王都中に広がっている噂とは、ナオキが様々な罪を犯し、勇者たちが彼を断罪したというものだった。ナオキの事を知らない者たちは信じているかもしれないが知っている者たちからすれば信じられない話だった。ナオキは口が悪いもののどちらかといえばお人好しの部類に入る。そんな彼が犯罪を犯すとは信じられないのだ。

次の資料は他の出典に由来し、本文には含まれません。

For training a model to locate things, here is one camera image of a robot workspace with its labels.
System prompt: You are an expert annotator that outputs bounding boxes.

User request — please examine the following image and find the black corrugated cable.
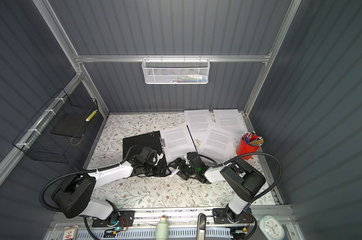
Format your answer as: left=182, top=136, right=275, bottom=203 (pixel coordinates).
left=39, top=145, right=146, bottom=213
left=198, top=152, right=283, bottom=208

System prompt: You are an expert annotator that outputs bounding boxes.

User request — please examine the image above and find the white analog clock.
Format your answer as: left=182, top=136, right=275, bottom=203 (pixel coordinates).
left=258, top=215, right=285, bottom=240

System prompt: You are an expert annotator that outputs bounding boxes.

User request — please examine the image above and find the small card box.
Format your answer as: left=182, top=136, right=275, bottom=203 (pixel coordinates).
left=60, top=226, right=79, bottom=240

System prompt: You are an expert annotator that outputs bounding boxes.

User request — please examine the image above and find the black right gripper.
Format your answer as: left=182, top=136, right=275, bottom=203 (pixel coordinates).
left=169, top=157, right=199, bottom=179

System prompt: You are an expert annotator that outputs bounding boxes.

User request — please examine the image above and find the left black corrugated cable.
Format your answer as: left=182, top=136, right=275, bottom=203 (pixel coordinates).
left=39, top=145, right=146, bottom=213

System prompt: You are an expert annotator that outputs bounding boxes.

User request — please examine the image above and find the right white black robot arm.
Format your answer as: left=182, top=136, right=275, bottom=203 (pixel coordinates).
left=168, top=152, right=266, bottom=217

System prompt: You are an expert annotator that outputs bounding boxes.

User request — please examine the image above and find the red folder with black inside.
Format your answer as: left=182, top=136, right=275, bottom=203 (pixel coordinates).
left=121, top=131, right=186, bottom=165

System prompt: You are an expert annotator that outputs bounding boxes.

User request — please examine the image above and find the printed paper sheet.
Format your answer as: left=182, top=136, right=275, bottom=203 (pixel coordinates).
left=198, top=126, right=237, bottom=164
left=160, top=125, right=197, bottom=164
left=213, top=109, right=247, bottom=135
left=184, top=110, right=214, bottom=133

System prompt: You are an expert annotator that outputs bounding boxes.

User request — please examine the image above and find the yellow marker in black basket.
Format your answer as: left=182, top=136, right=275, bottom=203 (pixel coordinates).
left=85, top=110, right=98, bottom=122

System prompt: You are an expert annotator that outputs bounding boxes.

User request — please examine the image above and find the black wire side basket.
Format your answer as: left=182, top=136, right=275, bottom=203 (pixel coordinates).
left=13, top=91, right=99, bottom=165

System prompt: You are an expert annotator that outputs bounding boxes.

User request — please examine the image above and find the right black corrugated cable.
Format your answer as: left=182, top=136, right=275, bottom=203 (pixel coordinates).
left=198, top=152, right=283, bottom=208

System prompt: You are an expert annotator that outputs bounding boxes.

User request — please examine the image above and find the red pen cup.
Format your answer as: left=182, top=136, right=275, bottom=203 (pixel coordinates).
left=236, top=131, right=264, bottom=156

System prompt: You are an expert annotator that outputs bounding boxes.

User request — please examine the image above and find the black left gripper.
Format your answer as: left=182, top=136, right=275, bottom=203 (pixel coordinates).
left=143, top=163, right=173, bottom=178

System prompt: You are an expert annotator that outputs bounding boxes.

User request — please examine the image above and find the white plastic bottle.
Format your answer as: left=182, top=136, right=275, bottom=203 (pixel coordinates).
left=155, top=215, right=169, bottom=240

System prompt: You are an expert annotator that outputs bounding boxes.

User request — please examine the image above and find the white wire wall basket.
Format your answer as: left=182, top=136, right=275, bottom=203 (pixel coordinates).
left=142, top=60, right=211, bottom=85

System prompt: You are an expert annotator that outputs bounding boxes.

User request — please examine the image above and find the silver handle at front rail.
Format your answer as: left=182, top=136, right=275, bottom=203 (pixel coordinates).
left=197, top=213, right=207, bottom=240

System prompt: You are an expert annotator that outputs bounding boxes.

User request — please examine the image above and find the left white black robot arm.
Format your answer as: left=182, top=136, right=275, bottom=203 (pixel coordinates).
left=45, top=145, right=172, bottom=224

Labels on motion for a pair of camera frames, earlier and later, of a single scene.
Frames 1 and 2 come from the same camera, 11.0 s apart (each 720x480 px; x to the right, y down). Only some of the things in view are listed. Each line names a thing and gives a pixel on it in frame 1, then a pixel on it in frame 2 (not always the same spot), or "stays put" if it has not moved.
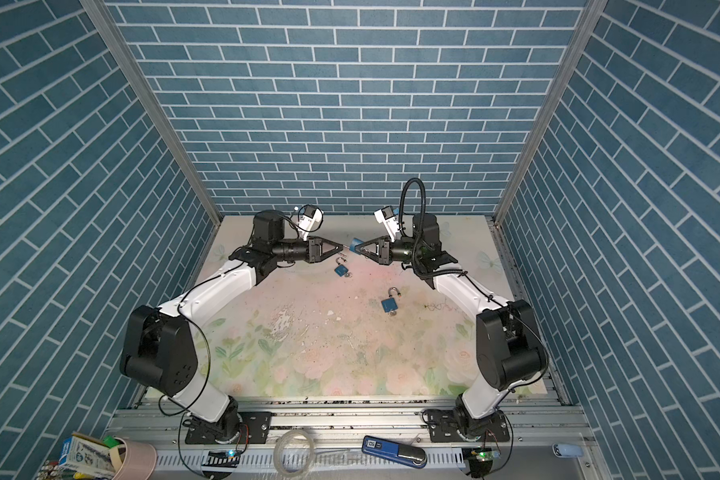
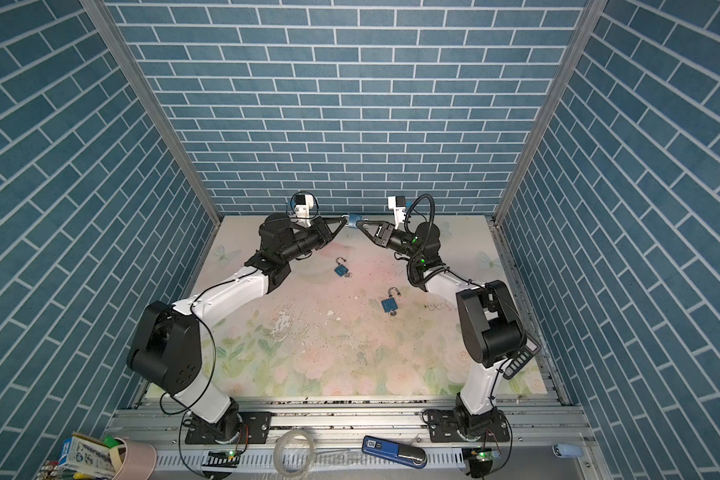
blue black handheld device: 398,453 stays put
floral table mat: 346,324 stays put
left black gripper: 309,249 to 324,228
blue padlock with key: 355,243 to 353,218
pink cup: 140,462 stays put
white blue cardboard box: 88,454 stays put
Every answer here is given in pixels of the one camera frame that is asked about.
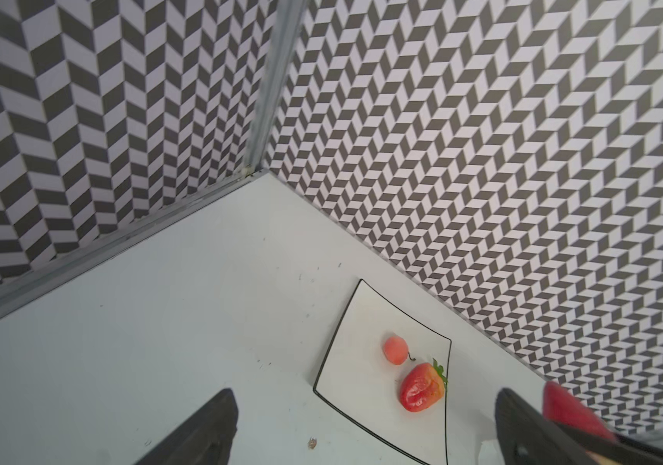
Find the large red fake strawberry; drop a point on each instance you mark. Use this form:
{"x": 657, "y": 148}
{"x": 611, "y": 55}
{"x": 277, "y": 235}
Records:
{"x": 558, "y": 405}

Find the aluminium corner post left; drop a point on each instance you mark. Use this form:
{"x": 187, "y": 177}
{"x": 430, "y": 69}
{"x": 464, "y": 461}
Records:
{"x": 284, "y": 33}

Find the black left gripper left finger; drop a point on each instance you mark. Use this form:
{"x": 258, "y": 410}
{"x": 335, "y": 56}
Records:
{"x": 204, "y": 438}

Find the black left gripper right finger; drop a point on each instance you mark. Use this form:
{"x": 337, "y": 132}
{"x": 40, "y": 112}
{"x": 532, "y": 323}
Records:
{"x": 525, "y": 436}

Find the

ファウルも、レティシアも、この噂を信じていない。ファウルに至ってはナオキの事を囲い、噂の真相を確かめのようとしている程だ。
「……とにかく今は待ちだな。レティシア、お前は引き続きナオキの事を診てくれ。容態が変わったら言えよ?直ぐに医者を連れて来てやるから」
「分かりました。それでは失礼します」
ファウルの言葉にレティシアは一礼して、部屋から出てナオキの元に向かった。